**Activity**
Your task is to return, word for word, only the lines from the line with "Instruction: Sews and" through the close of the data. Exclude all pictures.
== Segment start ==
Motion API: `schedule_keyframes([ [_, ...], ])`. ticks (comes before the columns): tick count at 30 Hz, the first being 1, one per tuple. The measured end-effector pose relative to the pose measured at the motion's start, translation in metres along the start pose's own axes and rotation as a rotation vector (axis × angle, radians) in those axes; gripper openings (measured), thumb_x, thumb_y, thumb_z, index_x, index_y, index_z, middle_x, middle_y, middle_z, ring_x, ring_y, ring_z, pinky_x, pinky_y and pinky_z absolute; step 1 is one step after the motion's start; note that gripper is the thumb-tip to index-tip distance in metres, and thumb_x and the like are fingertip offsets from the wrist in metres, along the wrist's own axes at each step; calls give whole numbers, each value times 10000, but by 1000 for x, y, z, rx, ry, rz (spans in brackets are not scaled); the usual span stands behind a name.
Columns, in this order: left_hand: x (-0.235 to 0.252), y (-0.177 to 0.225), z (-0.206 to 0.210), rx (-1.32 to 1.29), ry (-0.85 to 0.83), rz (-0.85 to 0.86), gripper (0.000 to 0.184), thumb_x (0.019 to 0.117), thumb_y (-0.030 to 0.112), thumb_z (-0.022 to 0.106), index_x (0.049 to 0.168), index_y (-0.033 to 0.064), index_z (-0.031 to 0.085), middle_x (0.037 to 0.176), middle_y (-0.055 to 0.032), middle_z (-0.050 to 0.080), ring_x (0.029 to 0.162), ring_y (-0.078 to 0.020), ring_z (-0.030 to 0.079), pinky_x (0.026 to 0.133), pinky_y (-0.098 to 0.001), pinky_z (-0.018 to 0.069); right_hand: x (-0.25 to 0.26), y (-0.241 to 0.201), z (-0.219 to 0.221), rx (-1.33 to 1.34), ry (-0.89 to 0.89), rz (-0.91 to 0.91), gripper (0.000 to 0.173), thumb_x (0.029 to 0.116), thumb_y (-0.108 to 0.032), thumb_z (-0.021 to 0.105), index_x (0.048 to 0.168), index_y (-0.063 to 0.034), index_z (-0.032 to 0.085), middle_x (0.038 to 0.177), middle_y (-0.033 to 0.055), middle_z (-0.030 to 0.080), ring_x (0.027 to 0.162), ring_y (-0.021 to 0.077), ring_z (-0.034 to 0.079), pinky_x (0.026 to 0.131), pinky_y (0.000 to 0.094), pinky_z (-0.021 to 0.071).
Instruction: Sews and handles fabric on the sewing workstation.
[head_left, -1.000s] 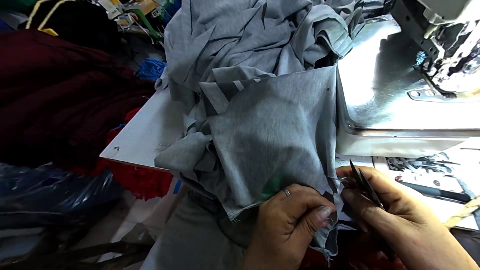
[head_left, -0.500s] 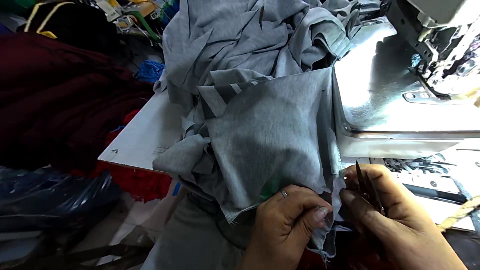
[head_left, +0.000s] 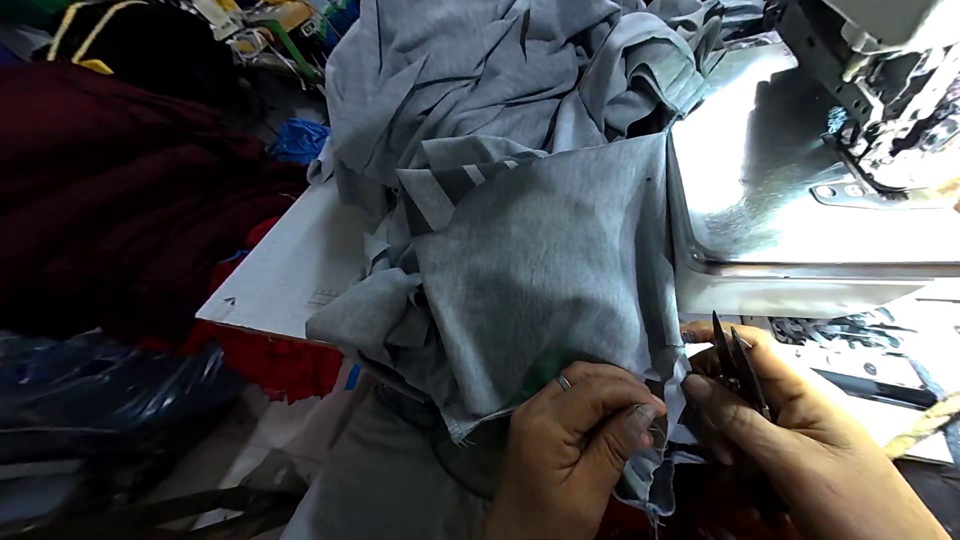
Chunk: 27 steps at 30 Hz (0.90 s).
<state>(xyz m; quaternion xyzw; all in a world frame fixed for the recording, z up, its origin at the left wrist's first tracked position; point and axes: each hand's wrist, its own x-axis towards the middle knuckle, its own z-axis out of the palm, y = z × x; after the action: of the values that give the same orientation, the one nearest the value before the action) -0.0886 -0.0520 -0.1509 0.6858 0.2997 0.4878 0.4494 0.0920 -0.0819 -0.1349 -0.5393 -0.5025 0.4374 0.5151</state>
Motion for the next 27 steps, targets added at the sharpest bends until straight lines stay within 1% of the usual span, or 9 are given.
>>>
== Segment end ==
**Answer to the exercise**
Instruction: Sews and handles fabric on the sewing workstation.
[head_left, -1.000s] 
[head_left, -0.500s] 
[head_left, +0.000s] 
Chunk: 27 steps at 30 Hz (0.90 s).
<state>(xyz m; quaternion xyzw; all in a world frame fixed for the recording, z up, its origin at the left wrist's first tracked position; point and axes: each hand's wrist, its own x-axis towards the middle knuckle, its own z-axis out of the palm, y = z × x; after the action: of the values that give the same orientation, the one nearest the value before the action) -0.0886 -0.0520 -0.1509 0.6858 0.2997 0.4878 0.4494 0.0920 -0.0819 -0.1349 -0.5393 -0.5025 0.4374 0.5151</state>
Motion for the next 27 steps, targets added at the sharpest bends until straight lines stay within 1% of the usual span, or 9 are given.
>>>

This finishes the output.